In part, that was the strategy behind the challenge: Make the challenge so narrow that the challenge really just applied to this one law. The thinking was that this would make it more likely that the Court would strike down the Act. But that also meant that the Court had an easy way to uphold the law, as they could just read the technicalities accordingly.

The result is an opinion that happens to please today’s liberals and annoy today’s conservatives, because the liberal law that was passed and that conservatives hate remains on the books. But the key opinion that leads to that result is not a liberal opinion; rather, it strikes me as a largely conservative opinion that just happens to get to a liberal result.

I will note that it was not a law that conservatives hated until Obama acceded to their demands and dropped the public option from the bill in late 2009. Then and only then did the individual mandate shift from being a proper conservative responsibility principle to being the spawn of Satan.

And I will note that the regulation of "inactivity" was the key to George W. Bush's Social Security privatization effort of 2005: if you were "inactive" and did not establish your own private account, the IRS would force you to pay a "penalty" or make a "contribution". The idea was to force you to engage in commerce via establishing a retirement account with a financial intermediary just as the idea of the ACA was to force you to engage in commerce by purchasing health insurance.

If you agree with me that there ought to be some limits--that the federal government has no business depriving medical marijuana patients of their painkillers on the grounds that their possession of small amounts of home-grown marijuana substantially effects interstate commerce a la Scalia's opinion in Gonzalez v.

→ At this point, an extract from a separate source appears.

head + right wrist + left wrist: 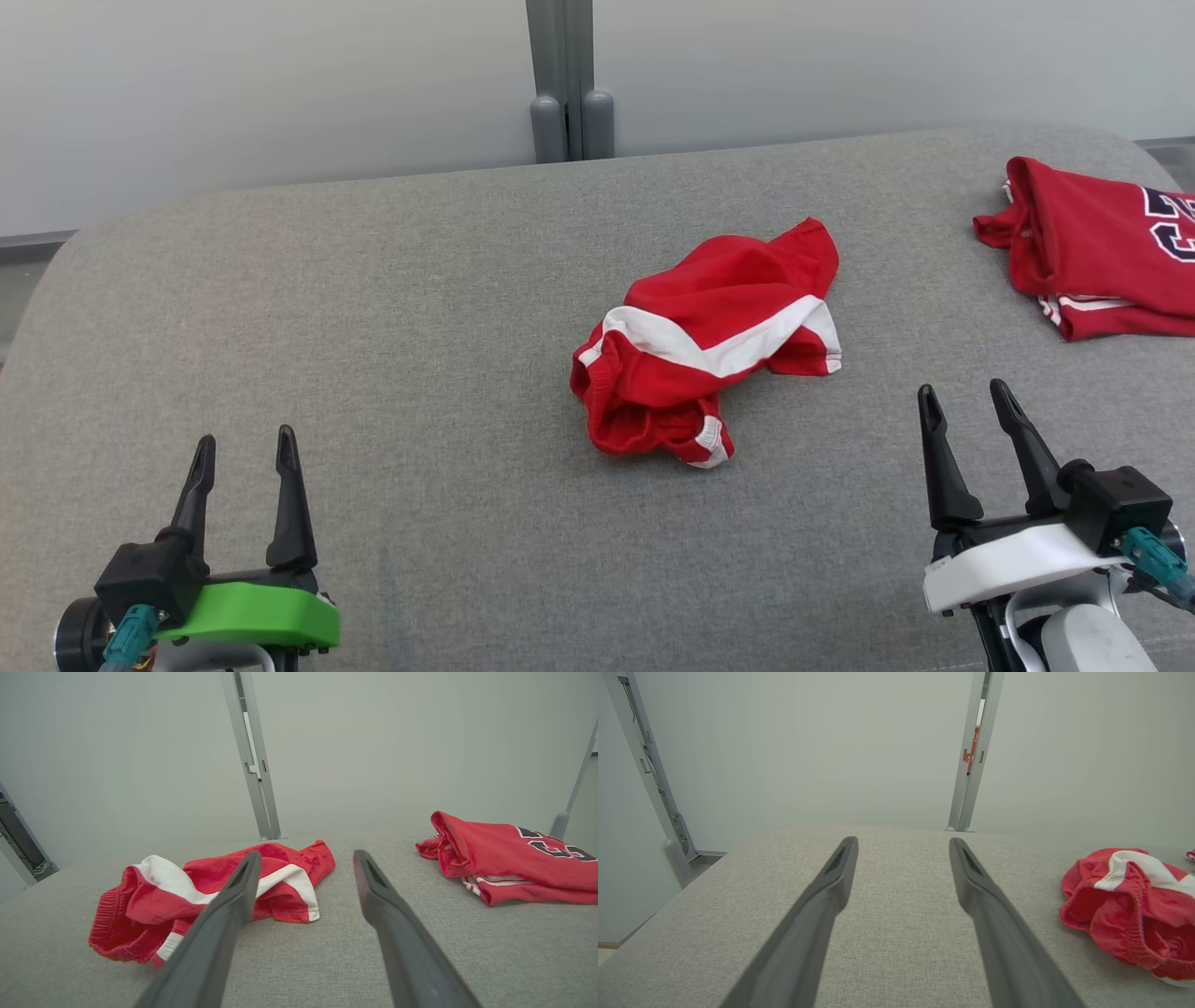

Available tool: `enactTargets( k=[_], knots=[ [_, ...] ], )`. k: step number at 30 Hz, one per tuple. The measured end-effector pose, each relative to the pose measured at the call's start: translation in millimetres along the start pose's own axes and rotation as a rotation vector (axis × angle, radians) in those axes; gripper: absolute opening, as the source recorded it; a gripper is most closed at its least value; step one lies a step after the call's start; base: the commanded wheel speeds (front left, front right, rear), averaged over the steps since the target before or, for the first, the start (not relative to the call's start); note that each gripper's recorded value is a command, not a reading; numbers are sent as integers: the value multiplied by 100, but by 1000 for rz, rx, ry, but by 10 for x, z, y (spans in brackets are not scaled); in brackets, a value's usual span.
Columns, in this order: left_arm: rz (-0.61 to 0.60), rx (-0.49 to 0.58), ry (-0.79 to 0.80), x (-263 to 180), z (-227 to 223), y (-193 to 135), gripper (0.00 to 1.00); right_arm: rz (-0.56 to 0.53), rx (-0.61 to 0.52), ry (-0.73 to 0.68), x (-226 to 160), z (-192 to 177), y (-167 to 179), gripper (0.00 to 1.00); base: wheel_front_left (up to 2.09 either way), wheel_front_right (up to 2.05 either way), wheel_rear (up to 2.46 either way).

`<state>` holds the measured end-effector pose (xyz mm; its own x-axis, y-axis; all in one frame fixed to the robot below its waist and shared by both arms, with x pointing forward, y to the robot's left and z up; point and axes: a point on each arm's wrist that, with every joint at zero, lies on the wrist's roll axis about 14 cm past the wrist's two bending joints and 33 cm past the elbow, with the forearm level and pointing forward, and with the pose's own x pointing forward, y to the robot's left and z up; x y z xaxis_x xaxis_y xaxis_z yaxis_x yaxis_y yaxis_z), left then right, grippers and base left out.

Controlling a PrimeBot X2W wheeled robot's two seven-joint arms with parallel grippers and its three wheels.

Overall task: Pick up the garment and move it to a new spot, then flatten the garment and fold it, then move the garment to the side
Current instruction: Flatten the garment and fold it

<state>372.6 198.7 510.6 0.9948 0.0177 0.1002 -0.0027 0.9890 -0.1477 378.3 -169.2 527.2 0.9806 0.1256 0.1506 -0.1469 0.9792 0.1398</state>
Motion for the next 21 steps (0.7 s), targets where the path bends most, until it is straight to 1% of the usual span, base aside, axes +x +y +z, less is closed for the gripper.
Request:
enactTargets(
  k=[21],
  knots=[
    [-10, 0, -1, 6, 2, -22, 100, -7, -3, -2, -28, 10, -17, 100, 0, 0, 0]
  ],
)
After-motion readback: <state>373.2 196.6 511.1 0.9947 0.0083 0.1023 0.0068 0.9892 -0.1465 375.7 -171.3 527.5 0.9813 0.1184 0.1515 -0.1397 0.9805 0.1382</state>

Raich, and if you agree with me that the federal government ought not to be using the funding for Eisenhower's interstate highway system as a club to force states to take the unconnected-to-highways step of setting their drinking ages at 21--creating out of whole cloth fuzzy legal principles about the illegitimacy of the regulation of "inactivity" and transforming federal grants-in-aid to states into some form of legal entitlement to money is not the way to go about it.

We are moving into a world in which a federal statute is unconstitutional because it overreaches the commerce clause when five justices dislike its substance, and in which an expansion of a federal-state program is illegitimate coercion of the states when five justices dislike its substance. But is this a surprise? We already were in a world in which five justices chose a president on the grounds that presidents of his party had appointed them to the bench.